[Stored data]
■ ■ ■ ■

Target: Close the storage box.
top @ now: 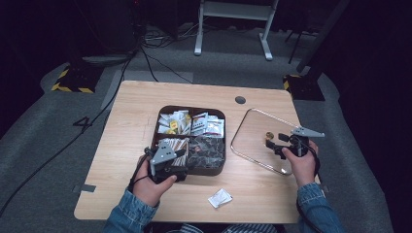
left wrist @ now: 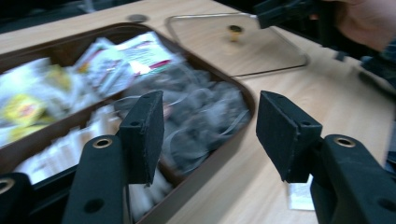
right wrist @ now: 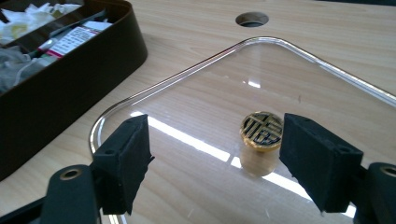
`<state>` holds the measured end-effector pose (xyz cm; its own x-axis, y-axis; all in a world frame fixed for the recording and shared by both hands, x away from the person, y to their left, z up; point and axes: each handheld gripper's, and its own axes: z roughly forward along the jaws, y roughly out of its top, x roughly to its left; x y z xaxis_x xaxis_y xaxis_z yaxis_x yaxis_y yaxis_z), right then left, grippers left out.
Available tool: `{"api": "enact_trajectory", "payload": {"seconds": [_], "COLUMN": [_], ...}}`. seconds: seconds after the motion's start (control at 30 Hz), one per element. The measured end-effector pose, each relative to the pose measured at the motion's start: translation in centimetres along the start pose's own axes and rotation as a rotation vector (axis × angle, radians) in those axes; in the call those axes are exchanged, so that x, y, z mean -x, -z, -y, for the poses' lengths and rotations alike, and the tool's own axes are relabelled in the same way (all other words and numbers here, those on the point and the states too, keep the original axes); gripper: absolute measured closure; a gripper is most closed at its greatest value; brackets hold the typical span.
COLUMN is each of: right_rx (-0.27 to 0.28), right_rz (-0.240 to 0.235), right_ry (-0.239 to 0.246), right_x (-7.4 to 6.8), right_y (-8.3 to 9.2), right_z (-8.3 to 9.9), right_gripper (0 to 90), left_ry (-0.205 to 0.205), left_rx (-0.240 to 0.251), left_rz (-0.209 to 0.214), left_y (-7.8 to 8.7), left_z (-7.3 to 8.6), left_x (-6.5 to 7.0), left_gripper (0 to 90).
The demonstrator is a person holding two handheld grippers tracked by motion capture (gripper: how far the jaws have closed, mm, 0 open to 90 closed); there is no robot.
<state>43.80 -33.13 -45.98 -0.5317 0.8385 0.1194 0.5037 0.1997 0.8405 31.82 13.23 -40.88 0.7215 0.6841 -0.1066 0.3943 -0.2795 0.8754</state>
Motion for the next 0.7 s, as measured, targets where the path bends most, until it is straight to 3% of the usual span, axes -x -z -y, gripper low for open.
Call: {"api": "enact_trajectory", "payload": {"seconds": [0.2, 0.37, 0.53, 0.6, 0.7], "right_rx": [-0.017, -0.038, -0.076, -0.090, -0.095], "right_rz": [0.033, 0.049, 0.068, 0.097, 0.113], "right_ry": [0.016, 0.015, 0.041, 0.062, 0.055], "right_x": [0.6, 1.3, 1.8, 2.0, 2.5], "right_y": [-1.1, -1.7, -2.5, -2.7, -2.9], "right_z": [-0.5, -0.7, -0.6, -0.3, -0.1], "right_gripper": [24.8, 24.8, 26.8, 27.3, 27.5], "left_ry": [0.048, 0.074, 0.078, 0.093, 0.100], "left_rx": [0.011, -0.019, -0.072, -0.093, -0.121], "left_rz": [-0.086, -0.154, -0.293, -0.295, -0.321], "left_y": [2.2, 3.6, 4.5, 4.8, 5.0], "left_z": [0.5, 1.3, 2.2, 2.6, 3.2], "left_x": [-1.6, -2.9, -4.2, -4.8, -5.7], "left_gripper": [39.8, 37.6, 36.4, 35.8, 34.6]}}
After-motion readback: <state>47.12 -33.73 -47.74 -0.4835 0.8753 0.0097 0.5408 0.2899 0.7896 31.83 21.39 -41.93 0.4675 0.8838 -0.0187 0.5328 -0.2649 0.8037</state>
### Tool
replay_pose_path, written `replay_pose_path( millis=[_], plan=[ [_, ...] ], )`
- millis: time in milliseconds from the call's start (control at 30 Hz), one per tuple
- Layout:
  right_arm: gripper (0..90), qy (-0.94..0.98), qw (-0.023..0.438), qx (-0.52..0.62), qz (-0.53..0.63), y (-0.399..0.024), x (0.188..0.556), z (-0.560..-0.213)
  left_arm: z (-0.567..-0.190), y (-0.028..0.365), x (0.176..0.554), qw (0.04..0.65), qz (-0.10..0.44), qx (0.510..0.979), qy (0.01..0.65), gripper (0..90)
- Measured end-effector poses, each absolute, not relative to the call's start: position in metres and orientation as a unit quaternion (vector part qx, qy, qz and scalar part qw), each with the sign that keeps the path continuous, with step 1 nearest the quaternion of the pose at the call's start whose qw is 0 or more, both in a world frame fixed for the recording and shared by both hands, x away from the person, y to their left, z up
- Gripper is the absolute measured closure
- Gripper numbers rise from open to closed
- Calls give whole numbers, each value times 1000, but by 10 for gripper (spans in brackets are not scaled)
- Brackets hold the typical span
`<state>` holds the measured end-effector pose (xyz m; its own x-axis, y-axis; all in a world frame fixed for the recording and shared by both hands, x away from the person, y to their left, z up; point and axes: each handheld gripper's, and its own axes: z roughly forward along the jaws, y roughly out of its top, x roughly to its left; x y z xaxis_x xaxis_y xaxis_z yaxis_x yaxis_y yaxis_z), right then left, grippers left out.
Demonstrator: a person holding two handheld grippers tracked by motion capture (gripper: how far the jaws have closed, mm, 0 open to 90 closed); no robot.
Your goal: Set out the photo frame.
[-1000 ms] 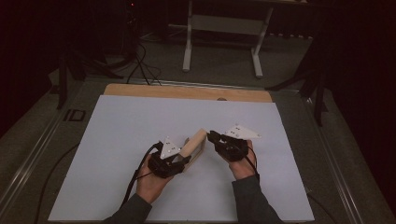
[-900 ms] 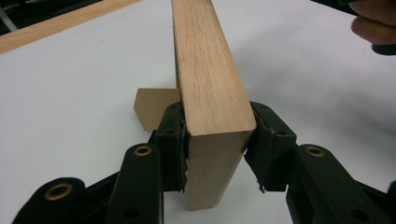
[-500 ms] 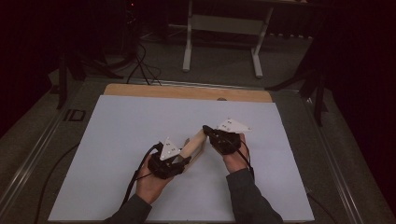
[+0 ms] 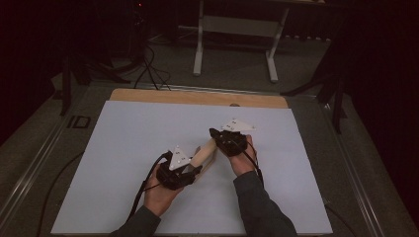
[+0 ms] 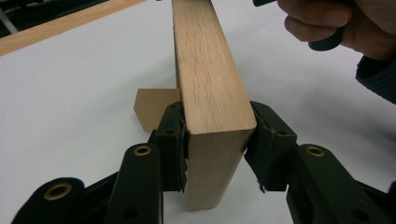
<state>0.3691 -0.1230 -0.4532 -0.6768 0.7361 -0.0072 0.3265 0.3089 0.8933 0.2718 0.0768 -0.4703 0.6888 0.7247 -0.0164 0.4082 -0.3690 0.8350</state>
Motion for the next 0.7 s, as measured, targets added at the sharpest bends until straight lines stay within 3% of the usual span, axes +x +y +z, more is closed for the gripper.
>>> replay_pose_path(
  millis=[700],
  plan=[
    [900,783,218,345,470,-126,366,-452,-478,84,277,421,177,808,372,575]
  ],
)
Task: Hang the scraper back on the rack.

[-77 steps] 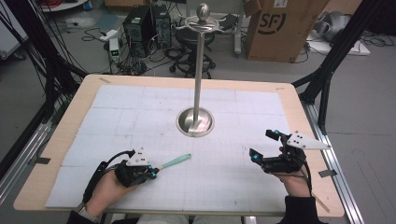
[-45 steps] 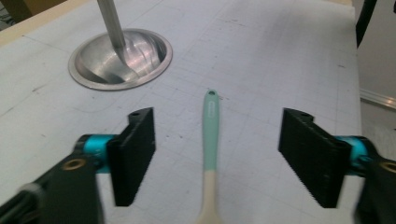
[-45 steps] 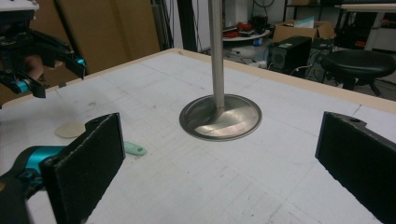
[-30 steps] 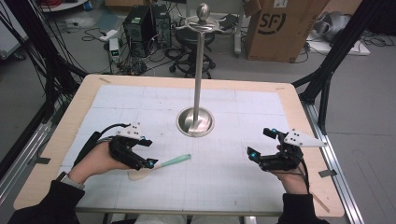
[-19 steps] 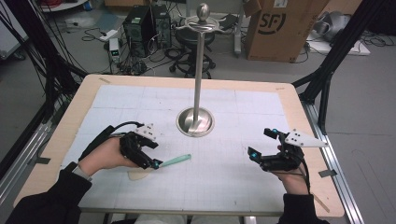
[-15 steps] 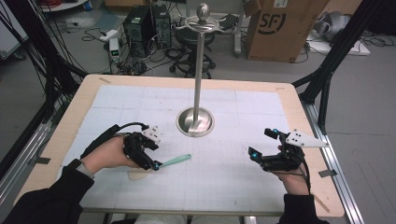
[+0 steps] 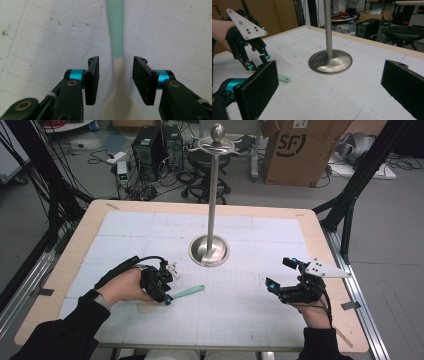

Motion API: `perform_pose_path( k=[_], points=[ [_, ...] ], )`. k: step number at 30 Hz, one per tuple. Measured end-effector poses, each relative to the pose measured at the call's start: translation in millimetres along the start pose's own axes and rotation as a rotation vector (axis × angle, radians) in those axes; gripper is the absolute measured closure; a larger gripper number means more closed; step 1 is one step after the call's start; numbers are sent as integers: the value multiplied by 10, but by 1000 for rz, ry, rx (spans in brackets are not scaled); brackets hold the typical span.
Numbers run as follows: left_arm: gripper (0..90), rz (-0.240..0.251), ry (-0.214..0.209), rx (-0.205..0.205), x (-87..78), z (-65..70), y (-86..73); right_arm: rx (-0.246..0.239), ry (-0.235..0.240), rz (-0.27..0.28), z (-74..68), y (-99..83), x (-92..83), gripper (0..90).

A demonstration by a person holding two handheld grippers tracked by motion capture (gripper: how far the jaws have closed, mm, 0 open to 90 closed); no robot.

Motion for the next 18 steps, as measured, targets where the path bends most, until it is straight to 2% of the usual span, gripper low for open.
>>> perform_pose_path(
  k=[3,8,16,18],
  points=[
    [641,-36,9,2,35,-9,-20,-5,2,-1,-1,0,4,5],
    [699,-49,8,-9,60,-3,-11,-7,0,-2,1,-2,6,5],
    [783,-104,34,20,84,52,39,-3,1,-4,-6,-5,10,5],
    [793,-121,40,14,85,58,50,-5,2,-5,-8,-6,12,5]
  ],
)
Point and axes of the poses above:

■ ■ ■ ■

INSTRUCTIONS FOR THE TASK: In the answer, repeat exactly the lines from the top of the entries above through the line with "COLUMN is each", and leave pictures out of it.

YOUR RESPONSE:
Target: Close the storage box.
top @ now: 
left wrist @ now: 
right wrist @ now: 
`<state>` holds the measured end-effector pose (xyz cm; its own x-axis, y-axis; all in a world frame fixed for the recording and shared by both hands, x away from the person, y to their left, z up; point and axes: each handheld gripper's, and its own axes: z roughly forward along the jaws, y roughly out of its top, x roughly to its left; x y z xaxis_x xaxis_y xaxis_z yaxis_x yaxis_y yaxis_z), right then left, grippers left out.
Available tool: `{"api": "enact_trajectory", "payload": {"seconds": [_], "COLUMN": [_], ...}}`. seconds: seconds after the motion's start (control at 30 Hz), one per element. The measured end-effector pose, each relative to the pose measured at the motion's start: translation in centimetres along the start pose's own axes and rotation as a rotation vector (axis × angle, radians) in those axes; in the call those axes are exchanged, so that x, y, z mean -x, -z, -y, for the poses' lengths and rotations alike, and the tool's own axes are relabelled in the same way (all other words and numbers here, those on the point and the states too, keep the original axes); gripper: absolute measured closure; a gripper is most closed at its greatest value; brackets hold the typical span.
COLUMN is each of: right_rx (-0.27 to 0.28), right_rz (-0.240 to 0.235), right_ry (-0.239 to 0.246), right_x (-7.4 to 6.8), right_y (-8.3 to 9.2), right_z (-8.3 to 9.9), right_gripper (0 to 90), left_ry (-0.205 to 0.205), left_rx (-0.240 to 0.251), left_rz (-0.209 to 0.214), left_y (-7.8 to 8.7), left_z (-7.3 to 8.6), left_x (-6.5 to 7.0), left_gripper (0 to 90).

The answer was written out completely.